> _Problem details_: Go through the lines below. Copy those with "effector".

>>>

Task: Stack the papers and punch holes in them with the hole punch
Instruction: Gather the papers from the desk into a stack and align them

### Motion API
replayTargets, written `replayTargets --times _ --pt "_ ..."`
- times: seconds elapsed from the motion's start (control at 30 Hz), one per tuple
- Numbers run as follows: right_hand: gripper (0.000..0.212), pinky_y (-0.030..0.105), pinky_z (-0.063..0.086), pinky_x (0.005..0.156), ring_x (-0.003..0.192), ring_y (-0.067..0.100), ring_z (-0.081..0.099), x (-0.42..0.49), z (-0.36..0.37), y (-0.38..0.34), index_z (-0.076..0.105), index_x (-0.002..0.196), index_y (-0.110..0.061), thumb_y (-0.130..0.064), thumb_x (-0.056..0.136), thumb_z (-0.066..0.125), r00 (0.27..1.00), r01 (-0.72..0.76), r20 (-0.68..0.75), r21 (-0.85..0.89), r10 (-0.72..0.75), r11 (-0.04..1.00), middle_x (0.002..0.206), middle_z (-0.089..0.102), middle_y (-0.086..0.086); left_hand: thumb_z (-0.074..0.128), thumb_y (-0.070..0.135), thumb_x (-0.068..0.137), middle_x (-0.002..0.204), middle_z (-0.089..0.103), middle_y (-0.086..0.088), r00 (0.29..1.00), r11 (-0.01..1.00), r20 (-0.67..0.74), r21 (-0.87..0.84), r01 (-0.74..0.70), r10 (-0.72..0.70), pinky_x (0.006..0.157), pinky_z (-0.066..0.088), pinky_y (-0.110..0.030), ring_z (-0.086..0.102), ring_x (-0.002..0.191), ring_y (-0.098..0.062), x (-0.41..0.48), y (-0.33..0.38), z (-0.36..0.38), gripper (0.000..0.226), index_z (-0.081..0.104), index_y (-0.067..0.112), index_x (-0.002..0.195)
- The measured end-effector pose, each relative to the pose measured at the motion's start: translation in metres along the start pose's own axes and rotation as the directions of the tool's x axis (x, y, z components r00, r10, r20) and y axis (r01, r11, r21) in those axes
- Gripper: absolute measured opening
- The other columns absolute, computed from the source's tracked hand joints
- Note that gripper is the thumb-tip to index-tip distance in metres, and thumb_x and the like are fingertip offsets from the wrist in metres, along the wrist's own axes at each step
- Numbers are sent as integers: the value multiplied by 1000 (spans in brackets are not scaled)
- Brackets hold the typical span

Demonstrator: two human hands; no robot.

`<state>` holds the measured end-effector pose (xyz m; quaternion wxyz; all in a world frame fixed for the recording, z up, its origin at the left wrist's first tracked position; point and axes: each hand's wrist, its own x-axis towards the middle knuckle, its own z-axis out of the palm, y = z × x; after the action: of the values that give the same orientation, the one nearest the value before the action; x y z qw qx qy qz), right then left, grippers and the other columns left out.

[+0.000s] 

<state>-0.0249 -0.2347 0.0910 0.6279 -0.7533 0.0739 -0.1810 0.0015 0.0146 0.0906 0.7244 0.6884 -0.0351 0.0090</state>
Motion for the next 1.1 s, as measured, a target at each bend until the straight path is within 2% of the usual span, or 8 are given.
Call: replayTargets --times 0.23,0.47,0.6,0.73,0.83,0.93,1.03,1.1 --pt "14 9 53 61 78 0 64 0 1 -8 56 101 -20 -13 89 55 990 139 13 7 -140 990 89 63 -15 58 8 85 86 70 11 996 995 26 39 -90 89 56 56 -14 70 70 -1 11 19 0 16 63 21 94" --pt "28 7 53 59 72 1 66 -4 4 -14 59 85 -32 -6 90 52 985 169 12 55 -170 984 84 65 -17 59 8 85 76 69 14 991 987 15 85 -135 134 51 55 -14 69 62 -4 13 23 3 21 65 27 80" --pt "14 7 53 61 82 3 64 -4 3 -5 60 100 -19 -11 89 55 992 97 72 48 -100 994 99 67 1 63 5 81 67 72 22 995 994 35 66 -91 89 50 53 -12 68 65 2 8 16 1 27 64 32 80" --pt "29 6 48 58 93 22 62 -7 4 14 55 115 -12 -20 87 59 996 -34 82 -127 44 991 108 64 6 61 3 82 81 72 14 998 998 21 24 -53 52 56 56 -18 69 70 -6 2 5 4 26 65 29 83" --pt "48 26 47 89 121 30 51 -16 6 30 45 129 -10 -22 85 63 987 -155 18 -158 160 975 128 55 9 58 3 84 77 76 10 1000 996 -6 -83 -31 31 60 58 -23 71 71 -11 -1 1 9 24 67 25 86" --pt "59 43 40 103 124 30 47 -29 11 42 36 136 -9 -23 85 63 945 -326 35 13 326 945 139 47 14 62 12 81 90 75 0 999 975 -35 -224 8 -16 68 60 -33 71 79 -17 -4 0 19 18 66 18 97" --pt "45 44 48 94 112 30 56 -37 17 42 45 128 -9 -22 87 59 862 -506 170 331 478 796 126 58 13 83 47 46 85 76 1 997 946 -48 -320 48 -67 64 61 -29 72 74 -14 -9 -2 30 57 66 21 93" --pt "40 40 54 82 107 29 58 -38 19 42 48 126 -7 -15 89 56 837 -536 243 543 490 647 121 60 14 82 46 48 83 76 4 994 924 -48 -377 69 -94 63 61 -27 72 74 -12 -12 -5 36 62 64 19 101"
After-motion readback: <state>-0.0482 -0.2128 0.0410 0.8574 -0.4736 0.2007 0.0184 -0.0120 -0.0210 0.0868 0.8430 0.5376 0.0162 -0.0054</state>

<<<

> _Result of the task_:
- The measured end-effector pose, each relative to the pose measured at the motion's start: translation in metres along the start pose's own axes and rotation as the directions of the tool's x axis (x, y, z components r00, r10, r20) and y axis (r01, r11, r21) in those axes
`<state>` holds the measured end-effector pose (xyz m; quaternion wxyz; all in a world frame fixed for the recording, z up, its origin at the left wrist's first tracked position; point and axes: each hand's wrist, its own x-axis towards the middle knuckle, its own z-axis out of the palm, y = z × x; after the action: of the values that give the same orientation, the one nearest the value before the action; x y z qw qx qy qz), right then left, grippers and the other columns left out.

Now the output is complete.